Konfrontacja obu ekip rozpoczęła się spokojnie w wykonaniu piłkarzy Lecha Poznań. To gracze z Polkowic częściej utrzymywali się przy futbolówce, a zawodnicy trenera Rafała Ulatowskiego starali się grać z kontrataku. Pierwszą groźną akcję w tym meczu lechici stworzyli dopiero w 14. minucie, kiedy to po dośrodkowaniu Jakuba Karbownika, na bramkę uderzał głową Zhamaletdinov, ale jego strzał instynktownie obronił golkiper gości. Po tej akcji częściej przy piłce utrzymywali się gospodarze i próbowali konsekwentnie wyprowadzać piłkę od tyłu. Niestety, jedna ze strat niebiesko-białych w środku pola zakończyła się dobra sytuacją dla Górnika. Z prawej strony pola karnego groźnie uderzał Maciej Bancewicz, ale z tym strzałem poradził sobie Miłosz Mleczko i zbił piłkę na rzut rożny.
W 29. minucie bramkarz lechitów nie miał już szans. Tym razem z lewego narożnika szesnastki strzelał Bancewicz, umieszczając futbolówkę w samym okienku bramki Mleczki. Mimo prowadzenia, przyjezdni w dalszym ciągu atakowali połowę gospodarzy. Raz za razem polkowiczanie mieli stałe fragmenty gry, z których jednak pojawiało się niewiele zagrożenia. Jednak do przerwy to goście dominowali na boisku, a zawodnicy trenera Rafała Ulatowskiego mieli olbrzymie problemy by utrzymać się z piłką na połowie przeciwnika. Po 45. minutach wynik sprawiedliwie oddawał przebieg gry na boisku.
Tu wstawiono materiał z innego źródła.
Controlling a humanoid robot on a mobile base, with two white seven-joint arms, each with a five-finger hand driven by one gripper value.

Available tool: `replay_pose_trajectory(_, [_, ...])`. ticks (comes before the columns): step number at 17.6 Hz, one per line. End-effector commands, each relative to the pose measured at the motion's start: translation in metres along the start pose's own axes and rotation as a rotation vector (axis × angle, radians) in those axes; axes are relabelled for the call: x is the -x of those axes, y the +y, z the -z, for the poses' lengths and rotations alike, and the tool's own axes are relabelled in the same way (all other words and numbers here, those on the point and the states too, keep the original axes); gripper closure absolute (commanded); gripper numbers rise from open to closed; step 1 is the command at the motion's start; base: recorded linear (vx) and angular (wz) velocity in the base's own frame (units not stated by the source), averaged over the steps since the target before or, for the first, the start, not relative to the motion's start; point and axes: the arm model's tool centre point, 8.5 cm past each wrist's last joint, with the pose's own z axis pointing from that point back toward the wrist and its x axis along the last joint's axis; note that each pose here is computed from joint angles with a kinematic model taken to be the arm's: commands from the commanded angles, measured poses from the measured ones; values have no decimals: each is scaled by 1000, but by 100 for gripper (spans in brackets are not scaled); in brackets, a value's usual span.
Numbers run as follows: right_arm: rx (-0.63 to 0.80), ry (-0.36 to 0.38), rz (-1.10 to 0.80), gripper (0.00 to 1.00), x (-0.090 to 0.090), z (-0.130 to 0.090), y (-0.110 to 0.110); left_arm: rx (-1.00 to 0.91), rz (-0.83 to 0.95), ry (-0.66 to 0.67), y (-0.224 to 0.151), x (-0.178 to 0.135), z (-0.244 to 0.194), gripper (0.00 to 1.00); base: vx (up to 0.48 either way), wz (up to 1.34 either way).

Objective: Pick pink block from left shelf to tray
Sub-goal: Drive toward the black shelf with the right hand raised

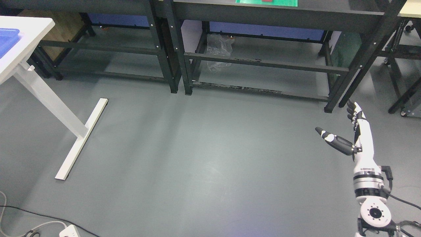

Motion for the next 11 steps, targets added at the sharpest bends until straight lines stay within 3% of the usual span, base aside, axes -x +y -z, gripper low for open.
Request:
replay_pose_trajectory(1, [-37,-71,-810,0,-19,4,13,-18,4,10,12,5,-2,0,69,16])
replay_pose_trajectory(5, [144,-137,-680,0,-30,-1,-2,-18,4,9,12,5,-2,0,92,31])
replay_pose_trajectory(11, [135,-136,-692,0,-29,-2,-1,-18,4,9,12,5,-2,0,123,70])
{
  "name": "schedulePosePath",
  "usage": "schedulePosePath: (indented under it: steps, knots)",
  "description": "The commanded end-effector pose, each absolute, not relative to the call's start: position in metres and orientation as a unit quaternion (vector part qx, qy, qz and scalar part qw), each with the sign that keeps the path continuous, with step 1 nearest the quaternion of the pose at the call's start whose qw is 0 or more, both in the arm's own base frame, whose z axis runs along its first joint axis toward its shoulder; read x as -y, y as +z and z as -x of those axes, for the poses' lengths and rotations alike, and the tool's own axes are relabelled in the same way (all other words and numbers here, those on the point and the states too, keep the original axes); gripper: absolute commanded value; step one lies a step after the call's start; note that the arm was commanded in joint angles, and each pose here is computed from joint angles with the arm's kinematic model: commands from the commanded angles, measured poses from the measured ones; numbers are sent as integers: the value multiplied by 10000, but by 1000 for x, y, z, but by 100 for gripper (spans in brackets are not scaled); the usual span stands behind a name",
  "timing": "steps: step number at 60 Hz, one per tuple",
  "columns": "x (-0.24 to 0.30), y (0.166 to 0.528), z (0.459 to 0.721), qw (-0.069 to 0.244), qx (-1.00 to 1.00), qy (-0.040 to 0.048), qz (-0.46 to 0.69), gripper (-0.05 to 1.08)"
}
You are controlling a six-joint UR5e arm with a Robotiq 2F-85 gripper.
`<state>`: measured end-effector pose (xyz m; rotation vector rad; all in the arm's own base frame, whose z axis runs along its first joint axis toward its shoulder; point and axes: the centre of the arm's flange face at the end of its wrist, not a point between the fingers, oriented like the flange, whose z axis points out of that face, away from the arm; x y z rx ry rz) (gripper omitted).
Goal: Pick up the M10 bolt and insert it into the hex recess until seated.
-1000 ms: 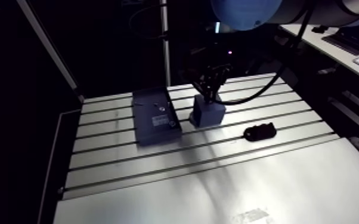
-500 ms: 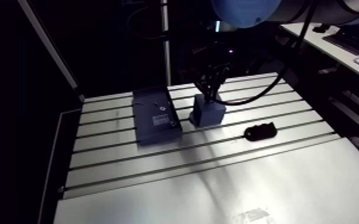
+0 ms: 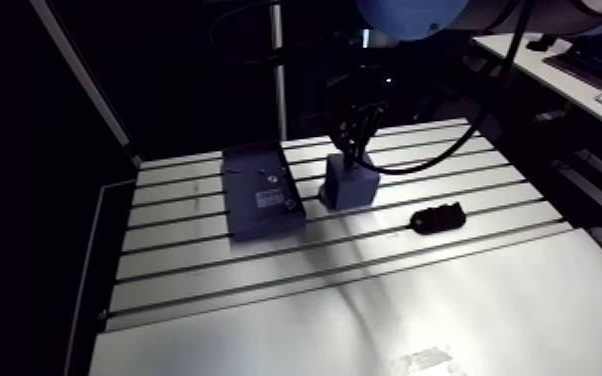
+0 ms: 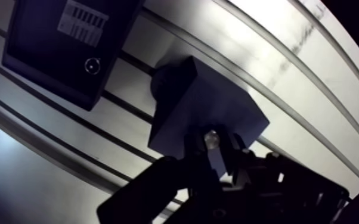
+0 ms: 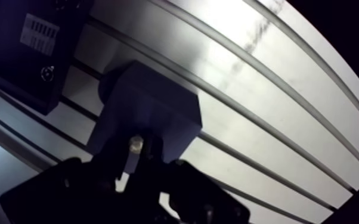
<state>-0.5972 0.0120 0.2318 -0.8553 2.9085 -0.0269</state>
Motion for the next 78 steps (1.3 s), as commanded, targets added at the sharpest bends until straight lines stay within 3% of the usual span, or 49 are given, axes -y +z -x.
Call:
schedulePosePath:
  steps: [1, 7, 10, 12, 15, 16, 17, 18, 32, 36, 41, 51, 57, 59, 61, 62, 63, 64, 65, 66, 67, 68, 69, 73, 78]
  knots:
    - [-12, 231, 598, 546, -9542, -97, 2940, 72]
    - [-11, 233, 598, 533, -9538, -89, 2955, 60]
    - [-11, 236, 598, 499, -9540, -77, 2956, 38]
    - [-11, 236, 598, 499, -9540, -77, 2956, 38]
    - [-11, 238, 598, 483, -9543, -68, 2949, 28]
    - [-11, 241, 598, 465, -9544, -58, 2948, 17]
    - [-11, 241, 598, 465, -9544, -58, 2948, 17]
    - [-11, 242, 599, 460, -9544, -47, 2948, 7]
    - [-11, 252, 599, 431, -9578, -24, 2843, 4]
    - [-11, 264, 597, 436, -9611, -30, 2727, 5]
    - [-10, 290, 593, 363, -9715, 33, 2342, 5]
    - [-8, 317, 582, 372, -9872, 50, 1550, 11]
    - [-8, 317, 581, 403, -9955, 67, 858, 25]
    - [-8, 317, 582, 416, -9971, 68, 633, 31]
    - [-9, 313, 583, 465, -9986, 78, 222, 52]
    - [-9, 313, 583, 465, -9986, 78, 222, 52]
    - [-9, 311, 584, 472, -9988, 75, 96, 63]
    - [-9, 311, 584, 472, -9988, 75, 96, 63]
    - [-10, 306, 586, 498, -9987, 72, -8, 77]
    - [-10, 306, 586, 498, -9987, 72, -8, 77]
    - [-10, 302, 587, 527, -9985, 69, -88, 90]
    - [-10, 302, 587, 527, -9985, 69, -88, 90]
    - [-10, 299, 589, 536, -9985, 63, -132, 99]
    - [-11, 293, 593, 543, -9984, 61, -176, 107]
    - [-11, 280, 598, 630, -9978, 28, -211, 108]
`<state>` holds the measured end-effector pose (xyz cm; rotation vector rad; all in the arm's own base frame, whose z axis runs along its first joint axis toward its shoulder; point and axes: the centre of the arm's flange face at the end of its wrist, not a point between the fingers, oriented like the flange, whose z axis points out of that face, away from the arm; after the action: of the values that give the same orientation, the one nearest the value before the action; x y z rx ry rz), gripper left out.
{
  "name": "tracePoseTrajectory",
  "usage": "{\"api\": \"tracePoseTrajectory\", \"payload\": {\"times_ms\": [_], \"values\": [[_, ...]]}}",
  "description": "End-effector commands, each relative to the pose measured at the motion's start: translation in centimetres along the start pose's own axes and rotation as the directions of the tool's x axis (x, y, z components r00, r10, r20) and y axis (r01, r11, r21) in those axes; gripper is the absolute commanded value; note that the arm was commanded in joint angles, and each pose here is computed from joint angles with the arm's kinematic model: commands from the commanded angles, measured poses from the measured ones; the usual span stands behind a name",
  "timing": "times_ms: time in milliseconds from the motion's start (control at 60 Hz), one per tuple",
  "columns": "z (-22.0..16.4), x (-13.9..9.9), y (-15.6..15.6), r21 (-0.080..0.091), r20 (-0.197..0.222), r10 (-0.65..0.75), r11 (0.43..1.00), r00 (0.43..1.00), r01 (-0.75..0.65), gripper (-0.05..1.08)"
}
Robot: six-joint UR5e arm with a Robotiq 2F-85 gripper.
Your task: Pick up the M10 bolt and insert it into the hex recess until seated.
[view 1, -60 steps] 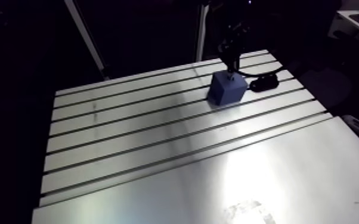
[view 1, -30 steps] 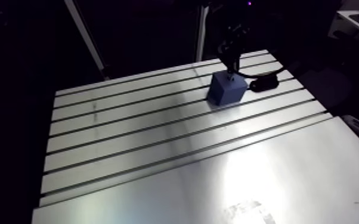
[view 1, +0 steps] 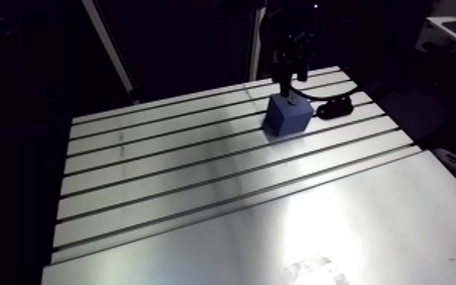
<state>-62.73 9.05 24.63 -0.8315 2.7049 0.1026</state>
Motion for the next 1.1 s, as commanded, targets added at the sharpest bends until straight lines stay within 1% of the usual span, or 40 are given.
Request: {"api": "tracePoseTrajectory", "payload": {"times_ms": [17, 217, 250, 283, 317, 333, 350, 367, 383, 483, 500, 517, 533, 550, 567, 583, 600, 617, 633, 650, 667, 683, 700, 717, 733, 750, 767, 783, 817, 833, 850, 867, 883, 950, 1000, 1017, 1033, 1050, 1100], "values": [[-0.5, 0.1, 0.3, -0.014, -0.024, 0.01, 1.0, 1.0, -0.01, 0.01], [-1.0, 0.0, 0.3, -0.02, -0.033, 0.015, 1.0, 0.999, -0.016, 0.01], [-1.0, 0.1, 0.3, -0.021, -0.041, 0.016, 1.0, 0.999, -0.017, 0.01], [-1.7, 0.1, 0.4, -0.032, -0.069, 0.023, 0.999, 0.997, -0.025, 0.01], [-1.7, 0.1, 0.4, -0.032, -0.069, 0.023, 0.999, 0.997, -0.025, 0.01], [-2.1, 0.0, 0.4, -0.037, -0.082, 0.026, 0.999, 0.996, -0.029, 0.01], [-2.1, 0.0, 0.4, -0.037, -0.082, 0.026, 0.999, 0.996, -0.029, 0.01], [-2.4, 0.0, 0.3, -0.039, -0.094, 0.029, 0.999, 0.995, -0.033, 0.01], [-2.7, 0.0, 0.3, -0.039, -0.105, 0.035, 0.998, 0.994, -0.04, 0.01], [-3.4, -0.3, 0.2, -0.036, -0.125, 0.065, 0.997, 0.99, -0.069, 0.01], [-3.6, -0.5, 0.3, -0.028, -0.135, 0.081, 0.996, 0.988, -0.085, 0.01], [-3.6, -0.5, 0.3, -0.028, -0.135, 0.081, 0.996, 0.988, -0.085, 0.01], [-3.7, -0.5, 0.2, -0.019, -0.146, 0.101, 0.994, 0.984, -0.105, 0.01], [-3.7, -0.5, 0.2, -0.019, -0.146, 0.101, 0.994, 0.984, -0.105, 0.01], [-3.9, -0.5, 0.2, -0.006, -0.158, 0.124, 0.992, 0.98, -0.126, 0.01], [-3.9, -0.5, 0.2, -0.006, -0.158, 0.124, 0.992, 0.98, -0.126, 0.01], [-3.9, -0.6, 0.1, 0.007, -0.167, 0.157, 0.987, 0.973, -0.158, 0.01], [-3.9, -0.6, 0.1, 0.007, -0.167, 0.157, 0.987, 0.973, -0.158, 0.01], [-3.9, -0.6, 0.1, 0.019, -0.17, 0.196, 0.98, 0.966, -0.196, 0.01], [-3.9, -0.6, 0.1, 0.019, -0.17, 0.196, 0.98, 0.966, -0.196, 0.01], [-3.9, -0.6, 0.1, 0.028, -0.169, 0.24, 0.971, 0.956, -0.239, 0.01], [-3.9, -0.6, 0.1, 0.028, -0.169, 0.24, 0.971, 0.956, -0.239, 0.01], [-3.7, -0.7, 0.1, 0.037, -0.165, 0.278, 0.961, 0.946, -0.276, 0.02], [-3.7, -0.7, 0.1, 0.037, -0.165, 0.278, 0.961, 0.946, -0.276, 0.02], [-3.4, -0.9, 0.3, 0.047, -0.16, 0.315, 0.949, 0.935, -0.312, 0.03], [-3.4, -0.9, 0.3, 0.047, -0.16, 0.315, 0.949, 0.935, -0.312, 0.03], [-3.1, -1.2, 0.5, 0.057, -0.156, 0.348, 0.938, 0.925, -0.343, 0.05], [-3.1, -1.2, 0.5, 0.057, -0.156, 0.348, 0.938, 0.925, -0.343, 0.05], [-2.3, -2.1, 0.9, 0.079, -0.142, 0.406, 0.914, 0.903, -0.399, 0.07], [-2.3, -2.1, 0.9, 0.079, -0.142, 0.406, 0.914, 0.903, -0.399, 0.07], [-2.2, -2.4, 0.9, 0.085, -0.139, 0.427, 0.904, 0.894, -0.419, 0.08], [-2.2, -2.4, 0.9, 0.085, -0.139, 0.427, 0.904, 0.894, -0.419, 0.08], [-2.1, -2.6, 0.6, 0.089, -0.135, 0.439, 0.898, 0.888, -0.43, 0.09], [-2.2, -3.1, 0.3, 0.092, -0.134, 0.462, 0.886, 0.876, -0.454, 0.13], [-2.5, -3.2, 0.1, 0.092, -0.136, 0.475, 0.88, 0.869, -0.466, 0.14], [-2.6, -3.4, -0.1, 0.093, -0.136, 0.487, 0.873, 0.863, -0.479, 0.17], [-2.6, -3.4, -0.1, 0.093, -0.136, 0.487, 0.873, 0.863, -0.479, 0.17], [-2.9, -3.6, -0.3, 0.093, -0.14, 0.498, 0.867, 0.856, -0.489, 0.21], [-3.8, -4.0, -0.5, 0.089, -0.15, 0.507, 0.862, 0.849, -0.499, 0.23]]}}
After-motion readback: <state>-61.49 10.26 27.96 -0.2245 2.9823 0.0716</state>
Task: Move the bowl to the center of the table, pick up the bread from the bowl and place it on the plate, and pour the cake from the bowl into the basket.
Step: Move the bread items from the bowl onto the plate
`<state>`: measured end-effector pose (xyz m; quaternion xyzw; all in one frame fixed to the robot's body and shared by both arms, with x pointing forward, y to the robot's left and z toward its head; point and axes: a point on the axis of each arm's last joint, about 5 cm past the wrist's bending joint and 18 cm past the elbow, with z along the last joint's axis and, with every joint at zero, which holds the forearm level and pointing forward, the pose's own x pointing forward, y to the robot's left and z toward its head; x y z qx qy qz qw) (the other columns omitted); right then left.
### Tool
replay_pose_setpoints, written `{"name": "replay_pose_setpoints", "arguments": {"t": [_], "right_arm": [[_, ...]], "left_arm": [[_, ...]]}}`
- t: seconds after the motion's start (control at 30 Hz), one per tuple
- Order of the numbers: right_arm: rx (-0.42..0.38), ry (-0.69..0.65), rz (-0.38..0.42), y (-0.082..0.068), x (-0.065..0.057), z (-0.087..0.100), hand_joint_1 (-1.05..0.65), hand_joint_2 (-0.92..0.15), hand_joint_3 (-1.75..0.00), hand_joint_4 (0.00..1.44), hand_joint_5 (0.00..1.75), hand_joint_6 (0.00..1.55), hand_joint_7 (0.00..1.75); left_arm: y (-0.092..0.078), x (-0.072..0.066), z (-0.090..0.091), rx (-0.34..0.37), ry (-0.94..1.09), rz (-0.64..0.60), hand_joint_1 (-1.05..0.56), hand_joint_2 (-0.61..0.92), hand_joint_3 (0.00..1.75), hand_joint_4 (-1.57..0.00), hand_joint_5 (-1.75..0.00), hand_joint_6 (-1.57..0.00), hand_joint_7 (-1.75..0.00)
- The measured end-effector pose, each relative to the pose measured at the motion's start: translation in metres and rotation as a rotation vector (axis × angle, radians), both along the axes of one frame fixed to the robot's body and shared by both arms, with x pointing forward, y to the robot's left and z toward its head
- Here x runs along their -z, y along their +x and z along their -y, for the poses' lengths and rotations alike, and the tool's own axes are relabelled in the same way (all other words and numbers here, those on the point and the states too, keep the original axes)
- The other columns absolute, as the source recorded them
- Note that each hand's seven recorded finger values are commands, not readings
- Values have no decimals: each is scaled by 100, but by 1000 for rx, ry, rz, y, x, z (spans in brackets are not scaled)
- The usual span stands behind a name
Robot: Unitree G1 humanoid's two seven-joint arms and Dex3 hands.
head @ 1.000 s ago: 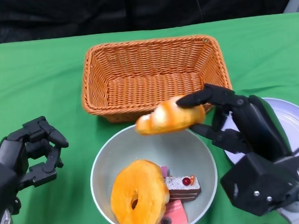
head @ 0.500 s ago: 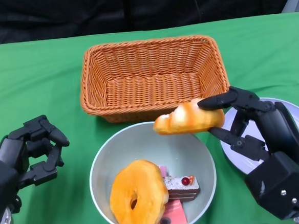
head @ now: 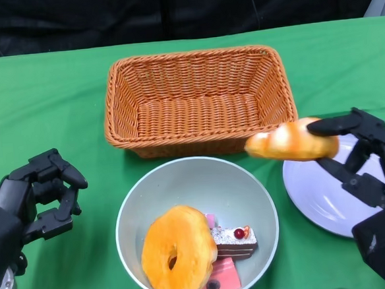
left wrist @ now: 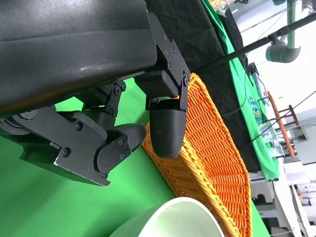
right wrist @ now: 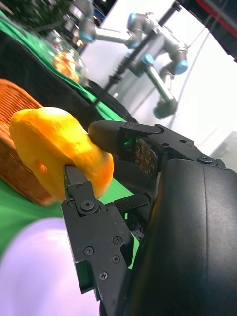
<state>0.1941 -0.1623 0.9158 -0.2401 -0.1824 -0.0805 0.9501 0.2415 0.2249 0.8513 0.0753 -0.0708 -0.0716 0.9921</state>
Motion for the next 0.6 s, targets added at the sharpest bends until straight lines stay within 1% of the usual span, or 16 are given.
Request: {"name": "replay_pose_setpoints", "arguments": {"t": [0.2, 0.33, 0.47, 0.6], "right_arm": [[73, -29, -2, -2, 10, 11, -4, -92, -13, 68, 175, 73, 98], [135, -65, 8, -3, 18, 18, -3, -92, -10, 71, 175, 77, 92], [186, -101, 32, -2, 30, 21, -2, -92, -9, 73, 175, 77, 90], [235, -145, 59, 3, 40, 24, -3, -92, -8, 71, 173, 80, 81]], "left_arm": [[1, 0, 0, 1, 0, -3, -3, 62, 103, -74, -175, -73, -143], [4, -2, -1, 0, 3, 0, -3, 62, 103, -74, -174, -73, -142], [4, -3, -1, -1, 4, -2, -1, 63, 103, -73, -174, -73, -142], [4, -2, -1, -1, 6, -8, -2, 62, 103, -73, -174, -73, -142]]}}
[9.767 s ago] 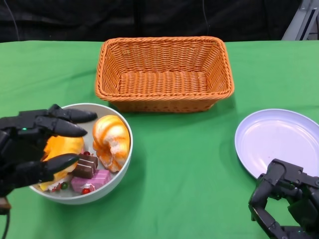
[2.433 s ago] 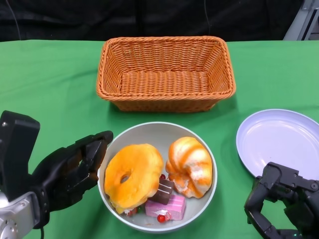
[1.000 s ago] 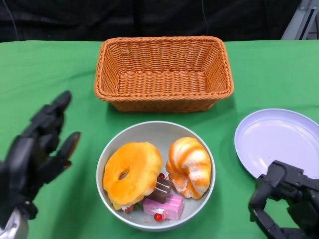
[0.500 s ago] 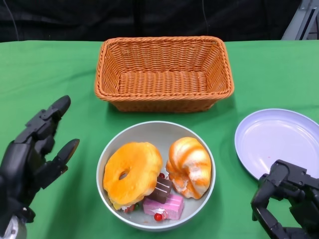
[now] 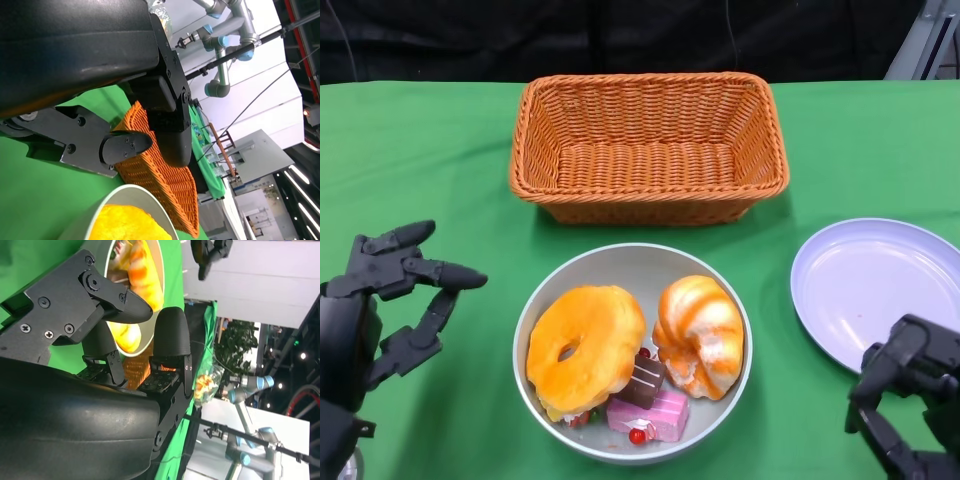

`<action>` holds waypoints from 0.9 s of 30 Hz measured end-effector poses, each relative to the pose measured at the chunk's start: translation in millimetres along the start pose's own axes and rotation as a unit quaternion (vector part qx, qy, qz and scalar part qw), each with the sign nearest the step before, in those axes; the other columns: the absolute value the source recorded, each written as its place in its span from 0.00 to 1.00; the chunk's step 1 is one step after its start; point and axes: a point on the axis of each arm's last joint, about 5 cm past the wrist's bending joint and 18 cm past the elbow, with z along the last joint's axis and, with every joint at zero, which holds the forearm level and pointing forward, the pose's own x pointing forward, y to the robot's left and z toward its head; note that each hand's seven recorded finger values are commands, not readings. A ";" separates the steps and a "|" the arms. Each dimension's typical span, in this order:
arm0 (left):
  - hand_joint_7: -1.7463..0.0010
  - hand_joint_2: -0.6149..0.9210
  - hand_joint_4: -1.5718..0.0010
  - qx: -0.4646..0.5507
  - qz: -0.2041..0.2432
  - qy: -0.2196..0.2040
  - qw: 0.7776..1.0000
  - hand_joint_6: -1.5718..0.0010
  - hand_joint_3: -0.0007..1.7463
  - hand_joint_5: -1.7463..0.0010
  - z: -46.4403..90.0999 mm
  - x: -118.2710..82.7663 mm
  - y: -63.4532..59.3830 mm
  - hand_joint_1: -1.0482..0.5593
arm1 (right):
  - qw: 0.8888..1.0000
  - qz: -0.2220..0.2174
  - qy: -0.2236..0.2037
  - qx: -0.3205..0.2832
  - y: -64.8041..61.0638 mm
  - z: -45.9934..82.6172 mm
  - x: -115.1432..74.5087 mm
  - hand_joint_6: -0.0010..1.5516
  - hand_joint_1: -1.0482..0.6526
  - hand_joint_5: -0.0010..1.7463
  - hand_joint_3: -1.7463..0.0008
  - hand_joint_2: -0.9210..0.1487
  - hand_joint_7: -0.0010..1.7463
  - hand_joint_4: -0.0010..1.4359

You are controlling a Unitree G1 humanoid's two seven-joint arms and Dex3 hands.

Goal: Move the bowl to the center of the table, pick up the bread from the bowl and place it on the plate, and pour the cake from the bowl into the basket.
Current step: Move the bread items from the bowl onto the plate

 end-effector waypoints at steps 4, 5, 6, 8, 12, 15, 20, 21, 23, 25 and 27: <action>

Na drugą połowę spotkania piłkarze rezerw Kolejorza wyszli dużo bardziej pewni siebie. Już w 48. minucie z rzutu wolnego uderzał Bartosz Bartkowiak, ale piłka po jego strzale nieznacznie przeleciała nad poprzeczką. W 54. minucie po zamieszaniu w polu karnym sędzia podyktował kontrowersyjną jedenastkę dla Górnika po faulu Bartkowiaka. Chwilę później do futbolówki podszedł Michał Bednarski i pewnie pokonał golkipera Lecha, wyprowadzając polkowiczan na dwubramkowe prowadzenie. Po kwadransie gry drugiej części meczu, kolejną znakomitą okazję mieli goście. Po strzale z dwudziestu metrów piłka odbiła się od poprzeczki, potem od linii bramkowej, a następnie do pustej bramki z pięciu metrów nie trafił napastnik z Polkowic.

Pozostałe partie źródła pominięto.